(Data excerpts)
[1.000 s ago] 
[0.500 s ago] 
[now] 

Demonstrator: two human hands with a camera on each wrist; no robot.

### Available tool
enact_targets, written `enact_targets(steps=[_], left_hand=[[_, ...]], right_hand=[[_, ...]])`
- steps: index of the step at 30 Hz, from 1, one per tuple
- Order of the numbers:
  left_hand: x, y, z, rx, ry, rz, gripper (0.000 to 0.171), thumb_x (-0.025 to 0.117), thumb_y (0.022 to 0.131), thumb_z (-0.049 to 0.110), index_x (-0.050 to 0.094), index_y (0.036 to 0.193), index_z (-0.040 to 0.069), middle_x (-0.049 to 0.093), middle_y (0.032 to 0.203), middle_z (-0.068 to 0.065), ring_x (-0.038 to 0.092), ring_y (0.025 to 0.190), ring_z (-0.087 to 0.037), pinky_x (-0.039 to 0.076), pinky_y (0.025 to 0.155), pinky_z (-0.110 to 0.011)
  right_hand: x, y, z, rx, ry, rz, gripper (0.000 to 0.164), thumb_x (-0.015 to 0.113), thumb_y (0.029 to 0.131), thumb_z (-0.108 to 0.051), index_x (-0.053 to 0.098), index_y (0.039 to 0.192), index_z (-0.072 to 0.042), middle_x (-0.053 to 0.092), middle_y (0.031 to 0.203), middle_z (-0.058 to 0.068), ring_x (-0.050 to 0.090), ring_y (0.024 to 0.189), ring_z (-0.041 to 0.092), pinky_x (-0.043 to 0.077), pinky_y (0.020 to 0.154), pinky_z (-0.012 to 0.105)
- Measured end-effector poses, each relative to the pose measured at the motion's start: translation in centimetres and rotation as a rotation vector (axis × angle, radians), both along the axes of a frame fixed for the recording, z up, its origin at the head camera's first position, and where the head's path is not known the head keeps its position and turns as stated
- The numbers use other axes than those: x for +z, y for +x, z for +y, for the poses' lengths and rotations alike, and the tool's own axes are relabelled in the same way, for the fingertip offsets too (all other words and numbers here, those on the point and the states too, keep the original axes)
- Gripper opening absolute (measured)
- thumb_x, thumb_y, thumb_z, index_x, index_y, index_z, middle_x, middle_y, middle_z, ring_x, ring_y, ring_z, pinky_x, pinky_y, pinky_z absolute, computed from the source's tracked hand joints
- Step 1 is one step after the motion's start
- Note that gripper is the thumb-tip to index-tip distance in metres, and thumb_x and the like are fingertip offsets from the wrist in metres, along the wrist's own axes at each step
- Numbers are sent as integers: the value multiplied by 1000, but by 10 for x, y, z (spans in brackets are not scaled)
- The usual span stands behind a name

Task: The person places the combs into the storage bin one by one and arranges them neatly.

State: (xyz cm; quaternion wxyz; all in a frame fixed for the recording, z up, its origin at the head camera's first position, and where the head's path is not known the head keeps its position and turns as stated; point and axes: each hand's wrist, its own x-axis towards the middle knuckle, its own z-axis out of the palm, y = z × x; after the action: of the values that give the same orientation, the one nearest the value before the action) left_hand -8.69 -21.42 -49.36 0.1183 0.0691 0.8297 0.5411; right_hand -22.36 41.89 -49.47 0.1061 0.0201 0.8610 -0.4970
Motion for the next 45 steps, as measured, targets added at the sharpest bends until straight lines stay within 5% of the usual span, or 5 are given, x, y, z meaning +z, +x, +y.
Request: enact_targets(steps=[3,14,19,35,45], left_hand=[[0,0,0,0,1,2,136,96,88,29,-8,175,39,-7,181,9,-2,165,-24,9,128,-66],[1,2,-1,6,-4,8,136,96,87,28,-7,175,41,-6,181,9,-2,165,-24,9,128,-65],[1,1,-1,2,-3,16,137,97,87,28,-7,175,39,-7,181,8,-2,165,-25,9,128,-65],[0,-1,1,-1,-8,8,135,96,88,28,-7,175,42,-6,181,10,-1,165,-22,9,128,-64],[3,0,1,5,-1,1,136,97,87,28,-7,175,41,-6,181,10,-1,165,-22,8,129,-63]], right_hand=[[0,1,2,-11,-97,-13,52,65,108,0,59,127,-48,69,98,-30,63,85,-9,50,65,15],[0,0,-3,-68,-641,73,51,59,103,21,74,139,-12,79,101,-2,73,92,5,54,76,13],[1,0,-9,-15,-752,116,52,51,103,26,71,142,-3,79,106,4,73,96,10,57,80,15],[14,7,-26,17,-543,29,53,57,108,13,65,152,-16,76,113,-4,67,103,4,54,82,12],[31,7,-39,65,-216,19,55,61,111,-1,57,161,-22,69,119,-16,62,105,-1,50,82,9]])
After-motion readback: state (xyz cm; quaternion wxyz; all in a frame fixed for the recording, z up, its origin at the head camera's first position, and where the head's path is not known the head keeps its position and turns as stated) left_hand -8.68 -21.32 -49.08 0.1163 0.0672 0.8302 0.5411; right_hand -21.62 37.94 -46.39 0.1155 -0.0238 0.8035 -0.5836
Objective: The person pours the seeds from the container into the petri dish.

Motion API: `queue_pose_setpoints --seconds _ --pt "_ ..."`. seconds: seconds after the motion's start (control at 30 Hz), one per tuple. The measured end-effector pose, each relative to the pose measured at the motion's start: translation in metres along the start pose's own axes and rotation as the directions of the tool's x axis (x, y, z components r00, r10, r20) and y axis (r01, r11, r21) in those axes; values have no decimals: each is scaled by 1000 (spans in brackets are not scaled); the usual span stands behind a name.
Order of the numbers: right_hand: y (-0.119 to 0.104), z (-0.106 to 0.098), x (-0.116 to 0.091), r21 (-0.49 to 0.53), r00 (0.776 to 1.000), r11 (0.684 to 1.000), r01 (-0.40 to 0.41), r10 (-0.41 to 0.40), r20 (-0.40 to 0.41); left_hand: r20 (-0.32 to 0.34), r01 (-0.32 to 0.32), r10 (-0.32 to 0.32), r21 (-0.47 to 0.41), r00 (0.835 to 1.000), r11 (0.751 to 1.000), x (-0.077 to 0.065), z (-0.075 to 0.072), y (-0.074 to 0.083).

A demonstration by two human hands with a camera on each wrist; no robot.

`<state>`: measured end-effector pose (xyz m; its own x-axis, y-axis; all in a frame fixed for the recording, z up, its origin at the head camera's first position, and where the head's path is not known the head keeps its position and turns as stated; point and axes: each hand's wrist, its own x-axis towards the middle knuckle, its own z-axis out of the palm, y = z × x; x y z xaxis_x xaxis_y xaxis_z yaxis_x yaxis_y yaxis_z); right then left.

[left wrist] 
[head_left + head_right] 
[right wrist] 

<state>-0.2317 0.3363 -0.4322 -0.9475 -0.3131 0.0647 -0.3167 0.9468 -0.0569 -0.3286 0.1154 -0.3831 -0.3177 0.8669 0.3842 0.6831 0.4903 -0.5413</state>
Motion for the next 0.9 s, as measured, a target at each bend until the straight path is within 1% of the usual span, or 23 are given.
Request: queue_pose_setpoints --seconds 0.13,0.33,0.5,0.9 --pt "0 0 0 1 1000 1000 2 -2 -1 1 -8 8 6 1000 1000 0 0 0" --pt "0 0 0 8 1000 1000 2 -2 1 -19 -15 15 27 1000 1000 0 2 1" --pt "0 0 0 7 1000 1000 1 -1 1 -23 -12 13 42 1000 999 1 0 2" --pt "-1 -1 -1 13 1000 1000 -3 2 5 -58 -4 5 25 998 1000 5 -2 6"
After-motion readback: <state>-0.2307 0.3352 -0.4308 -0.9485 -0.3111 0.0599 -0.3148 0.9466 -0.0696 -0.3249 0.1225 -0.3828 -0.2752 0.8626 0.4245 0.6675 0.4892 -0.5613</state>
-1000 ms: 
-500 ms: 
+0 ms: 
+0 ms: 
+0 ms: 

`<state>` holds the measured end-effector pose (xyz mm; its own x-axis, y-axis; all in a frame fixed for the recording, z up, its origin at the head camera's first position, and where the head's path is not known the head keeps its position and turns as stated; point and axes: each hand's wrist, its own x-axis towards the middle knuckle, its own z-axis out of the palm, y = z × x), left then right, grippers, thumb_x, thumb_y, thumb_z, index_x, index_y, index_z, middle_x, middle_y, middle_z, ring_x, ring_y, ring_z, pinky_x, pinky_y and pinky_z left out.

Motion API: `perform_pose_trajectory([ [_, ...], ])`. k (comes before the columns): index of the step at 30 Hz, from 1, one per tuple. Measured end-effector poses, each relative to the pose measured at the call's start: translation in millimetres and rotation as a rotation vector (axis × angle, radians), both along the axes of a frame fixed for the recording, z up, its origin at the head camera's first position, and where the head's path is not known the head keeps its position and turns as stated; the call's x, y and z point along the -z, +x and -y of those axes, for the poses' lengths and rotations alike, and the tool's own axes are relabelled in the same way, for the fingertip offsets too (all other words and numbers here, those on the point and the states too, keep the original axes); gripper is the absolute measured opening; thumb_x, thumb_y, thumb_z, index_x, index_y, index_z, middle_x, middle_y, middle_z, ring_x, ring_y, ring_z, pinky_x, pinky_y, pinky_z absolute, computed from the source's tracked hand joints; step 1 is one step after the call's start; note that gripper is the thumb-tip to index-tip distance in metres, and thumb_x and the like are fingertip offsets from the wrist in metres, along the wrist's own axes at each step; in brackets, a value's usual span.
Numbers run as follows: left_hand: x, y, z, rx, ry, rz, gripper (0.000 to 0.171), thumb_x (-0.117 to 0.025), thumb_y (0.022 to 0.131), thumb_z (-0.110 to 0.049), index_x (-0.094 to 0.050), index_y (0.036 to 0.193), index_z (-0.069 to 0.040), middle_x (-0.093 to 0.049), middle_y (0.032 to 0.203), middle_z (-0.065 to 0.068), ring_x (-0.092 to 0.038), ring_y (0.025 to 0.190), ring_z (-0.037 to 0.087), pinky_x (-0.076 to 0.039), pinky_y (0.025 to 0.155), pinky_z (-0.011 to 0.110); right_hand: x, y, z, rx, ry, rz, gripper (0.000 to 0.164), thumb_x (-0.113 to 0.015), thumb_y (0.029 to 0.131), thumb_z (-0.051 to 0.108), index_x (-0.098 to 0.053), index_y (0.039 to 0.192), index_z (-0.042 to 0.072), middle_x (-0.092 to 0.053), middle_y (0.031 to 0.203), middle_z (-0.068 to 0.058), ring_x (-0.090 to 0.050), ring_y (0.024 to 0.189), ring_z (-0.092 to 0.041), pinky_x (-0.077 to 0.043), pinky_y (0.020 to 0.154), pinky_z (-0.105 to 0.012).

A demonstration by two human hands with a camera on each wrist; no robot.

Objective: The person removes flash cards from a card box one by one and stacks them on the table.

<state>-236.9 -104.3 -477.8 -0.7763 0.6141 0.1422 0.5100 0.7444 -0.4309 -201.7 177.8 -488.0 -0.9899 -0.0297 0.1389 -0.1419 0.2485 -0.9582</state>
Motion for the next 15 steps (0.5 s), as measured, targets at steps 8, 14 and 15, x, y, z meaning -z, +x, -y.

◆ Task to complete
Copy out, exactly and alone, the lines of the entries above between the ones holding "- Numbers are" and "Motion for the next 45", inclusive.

◆ Written answer
- Numbers are sent as integers: the value multiplied by 1000, but by 10 for x, y, z (spans in brackets are not scaled)
- The usual span stands behind a name

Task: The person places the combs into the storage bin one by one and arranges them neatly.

State: (xyz cm; quaternion wxyz; all in a frame fixed for the recording, z up, its origin at the head camera's first position, and where the head's path is not known the head keeps its position and turns as stated; point and axes: each hand's wrist, its own x-axis towards the middle knuckle, its own z-axis out of the palm, y = z × x; after the action: of the values that give the same orientation, the one nearest the value before the action) left_hand -8.69 -21.42 -49.36 0.1183 0.0691 0.8297 0.5411; right_hand -22.36 41.89 -49.47 0.1061 0.0201 0.8610 -0.4970
Motion for the next 45 steps, as measured, targets added at the sharpest bends until straight lines stay within 5% of the usual span, or 5 are given, x, y, z meaning +z, +x, +y.

That completes the response to the exercise.